What needs to be done
Using the listing below, select the lines with the word "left" and copy them.
(Data section begins)
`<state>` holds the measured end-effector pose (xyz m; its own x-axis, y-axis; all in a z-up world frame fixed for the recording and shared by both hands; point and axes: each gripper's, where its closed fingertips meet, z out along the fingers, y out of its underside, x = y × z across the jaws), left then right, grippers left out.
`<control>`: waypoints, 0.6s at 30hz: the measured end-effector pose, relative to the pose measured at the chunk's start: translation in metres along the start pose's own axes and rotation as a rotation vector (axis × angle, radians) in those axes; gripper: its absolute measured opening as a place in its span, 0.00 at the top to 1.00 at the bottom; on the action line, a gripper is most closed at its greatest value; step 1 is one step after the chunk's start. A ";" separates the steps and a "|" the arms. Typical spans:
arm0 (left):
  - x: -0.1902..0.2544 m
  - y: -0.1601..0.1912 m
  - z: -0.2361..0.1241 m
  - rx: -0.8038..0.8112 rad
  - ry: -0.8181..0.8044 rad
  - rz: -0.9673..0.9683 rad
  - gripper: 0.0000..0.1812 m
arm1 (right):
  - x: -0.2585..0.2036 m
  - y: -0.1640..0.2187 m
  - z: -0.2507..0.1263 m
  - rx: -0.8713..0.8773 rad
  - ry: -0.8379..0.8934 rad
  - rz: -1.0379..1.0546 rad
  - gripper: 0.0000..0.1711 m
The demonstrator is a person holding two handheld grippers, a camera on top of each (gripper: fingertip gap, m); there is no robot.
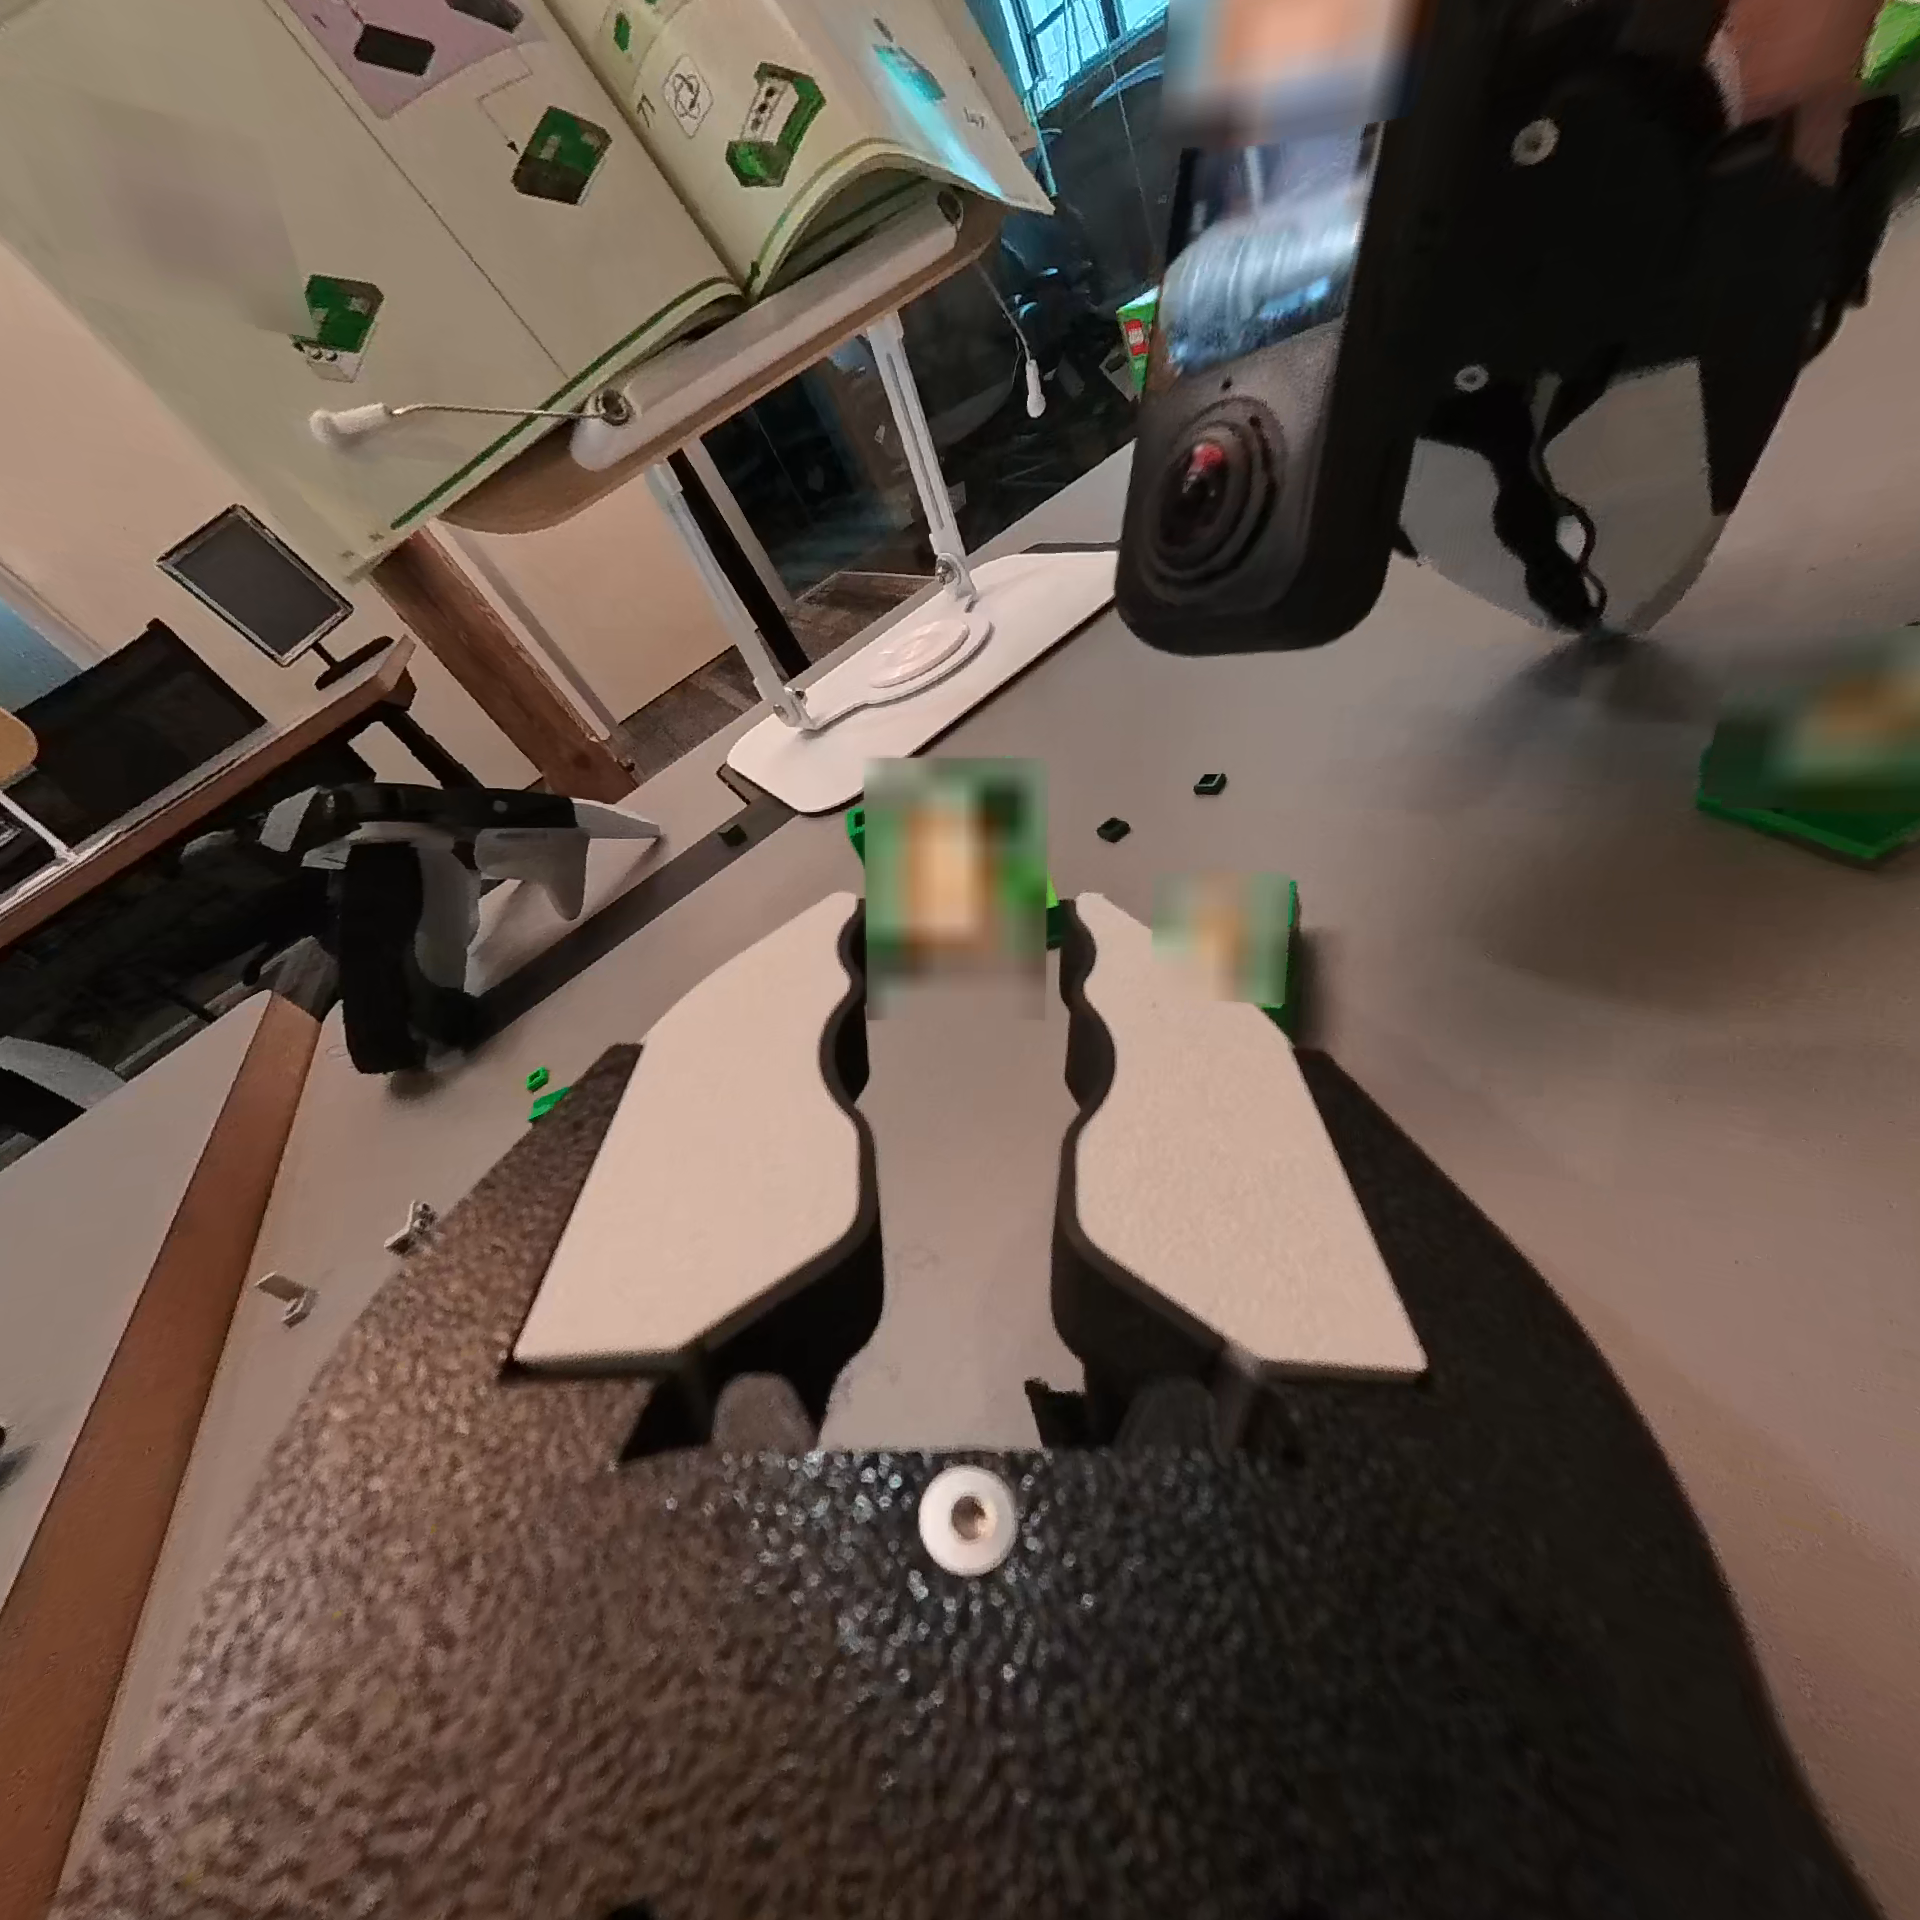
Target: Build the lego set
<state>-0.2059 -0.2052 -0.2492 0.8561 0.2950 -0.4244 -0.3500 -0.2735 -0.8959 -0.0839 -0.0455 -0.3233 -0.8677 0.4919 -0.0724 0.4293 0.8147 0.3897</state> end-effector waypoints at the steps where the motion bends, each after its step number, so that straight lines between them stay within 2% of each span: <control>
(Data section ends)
Answer box
`<state>` holds the measured end-effector pose (xyz m; its own x-axis, y-axis; all in a z-up world frame fixed for the recording and shared by both hands; point and axes: each gripper's, where its closed fingertips meet, z out along the fingers, y out of its underside, x = y × z across the jaws), left then right, grippers left out.
arm0 (left):

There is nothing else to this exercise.